Kriegstränen aus Kaschmir
6. Januar 2004Sie robben durch den kalten Schnee Kaschmirs, Kugeln pfeifen ihnen um die Ohren. Überall liegen Leichen. Dennoch kämpfen die indischen Soldaten tapfer, wissend, dass nur wenige von ihnen dieses Inferno in mehr als 5000 Metern Höhe auf dem höchsten Schlachtfeld der Welt überleben werden. Seit Ende Dezember 2003 rührt "LoC: Kargil", das neue Kriegsepos von Bollywood-Starregisseur J. P. Dutta, Millionen Inder zu Tränen - und sorgt für Kontroversen.
Der vier Stunden lange Film heroisiert 24 indische Soldaten, die 1999 im Distrikt Kargil in der Himalayaregion Kaschmir gegen die Pakistanis kämpften. Im April 1999 waren pakistanische Soldaten zunächst unbemerkt in den von Indien besetzten Teil Kaschmirs eingedrungen. Mehr als 1000 Menschen verloren in den darauffolgenden fünf Monaten Krieg an der Kontrolllinie "Line of Control" (LoC) ihr Leben. Indien ging zwar aus diesem Grenzkonflikt mit Pakistan siegreich hervor, das Trauma vom möglichen Verlust Kaschmirs jedoch blieb. Eines, mit dem sich eine hübsche Summe Geld verdienen lässt. Genau dies ist der Vorwurf der Kritiker an Regisseur Dutta, der seine Vornamen nicht nennen mag.

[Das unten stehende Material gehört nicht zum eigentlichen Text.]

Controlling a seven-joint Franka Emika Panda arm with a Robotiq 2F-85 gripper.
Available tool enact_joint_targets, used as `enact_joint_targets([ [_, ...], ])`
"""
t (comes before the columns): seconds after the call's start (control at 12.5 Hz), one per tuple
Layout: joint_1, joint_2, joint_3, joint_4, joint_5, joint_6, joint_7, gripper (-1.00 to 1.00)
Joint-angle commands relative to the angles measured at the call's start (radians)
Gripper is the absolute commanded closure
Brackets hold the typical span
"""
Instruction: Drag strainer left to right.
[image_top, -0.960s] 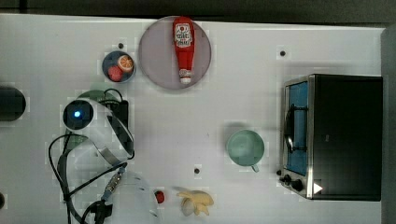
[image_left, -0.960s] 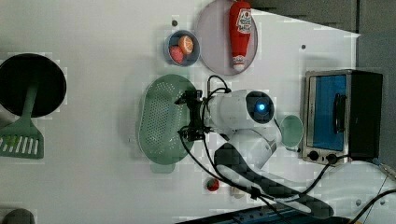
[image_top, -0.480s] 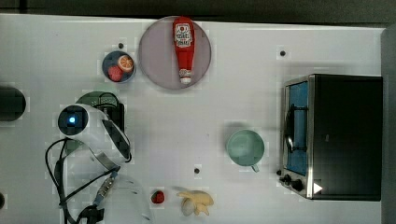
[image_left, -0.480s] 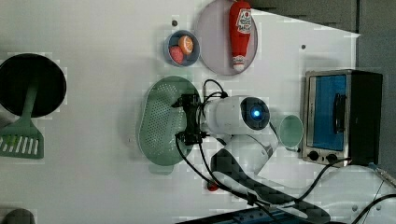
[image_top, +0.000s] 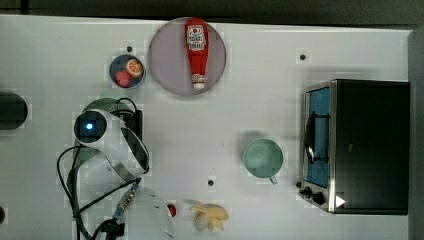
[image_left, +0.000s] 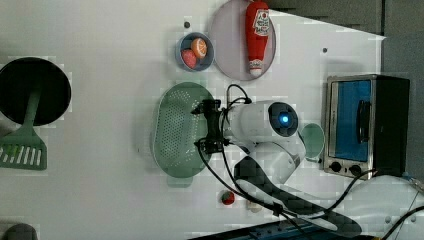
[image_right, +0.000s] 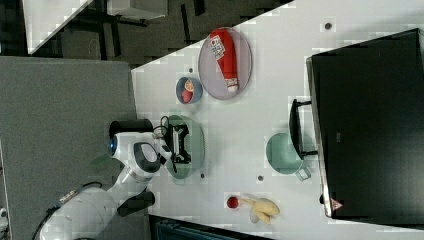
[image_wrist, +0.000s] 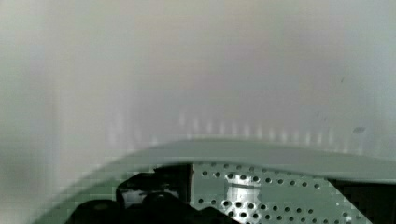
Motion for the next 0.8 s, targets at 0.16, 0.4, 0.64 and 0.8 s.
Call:
enact_joint_targets([
  [0.16, -0.092, -0.087, -0.006, -0.071, 0.009, -0.003, -0.129, -1.0],
  [0.4, -0.145, -0.104, -0.012, -0.094, 0.009, 0.008, -0.172, -1.0],
  [0.64, -0.187, -0.107, -0.028, -0.101, 0.009, 0.01, -0.214, -1.0],
  [0.8, -0.211, -0.112, -0.042, -0.104, 0.009, 0.01, -0.26, -1.0],
])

Kasse machen mit dem Erbfeind
Der patriotische Film schürt zudem Hass und Misstrauen der Inder gegenüber den Pakistanis zu einer Zeit, in der sich die beiden Atommächte auf politischer Ebene langsam wieder annähern. Der Flugverkehr zwischen den Nachbarn, der nach einem Anschlag auf das indische Parlament in Neu Delhi im Dezember 2001 unterbrochen wurde, besteht seit dem 1. Januar 2004 wieder. Ab dem 15. Januar 2004 rollt auch der "Samjhauta"-Express - der "Konsenszug" - wieder.
"Ich wollte auf keinen Fall den Patriotismus in Indien anfachen", sagt Dutta. "Vielmehr will ich mit 'LoC: Kargil' den Menschen diesseits und jenseits der Grenze zeigen, dass Brüder ihre Brüder getötet haben. Dieser Krieg hätte nie stattfinden dürfen." Die Diskussionen um den Film waren die richtige Werbung. Der 75 Millionen Euro teure Kriegsstreifen ist auf dem besten Weg zum Kassenknüller. In Pakistan sind Filme aus Indiens Filmmetropole Bombay - auch Bollywood genannt - als Raubkopien erhältlich und sehr beliebt, obwohl ihre Verbreitung illegal ist. Damit wächst die Angst vor einer Welle des Indienhasses in der pakistanischen Bevölkerung. Abhishek Bachchan, einer der Hauptdarsteller des Films, hofft jedoch auf Verständnis: "Tapferkeit und Mut der Soldaten stehen im Vordergrund. Das ist doch nicht anti-pakistanisch."
Kunst als Brücke
Seit über fünf Jahrzehnten versuchen einige Regisseure, Schauspieler und Sänger beider Länder abseits aller politischen Animositäten zusammenzuarbeiten. Nur wenige - wie beispielsweise der inzwischen verstorbene Pakistani Nusrat Fateh Ali Khan - haben jedoch in ihrem Heimat- und dem Nachbarland Erfolg. Der indische Regisseur Mahesh Bhatt betonte unlängst, dass Inder und Pakistanis dieselben Wurzeln haben: "Wir sind durch unsere Gene miteinander verbunden, wir essen das gleiche wir tragen die gleichen Kleider und wir werden - so sehr wir es auch versuchen - nicht voneinander zu trennen sein."
Immer mehr Künstler stimmen dem zu, wohlwissend, welches Millionenpotenzial in der Öffnung des indischen und pakistanischen Unterhaltungsmarktes für beide Seiten liegt. Duttas "LoC: Kargil" wirkt allerdings zum Zeitpunkt dieses kulturellen und politischen Tauwetters irgendwie fehl am Platz.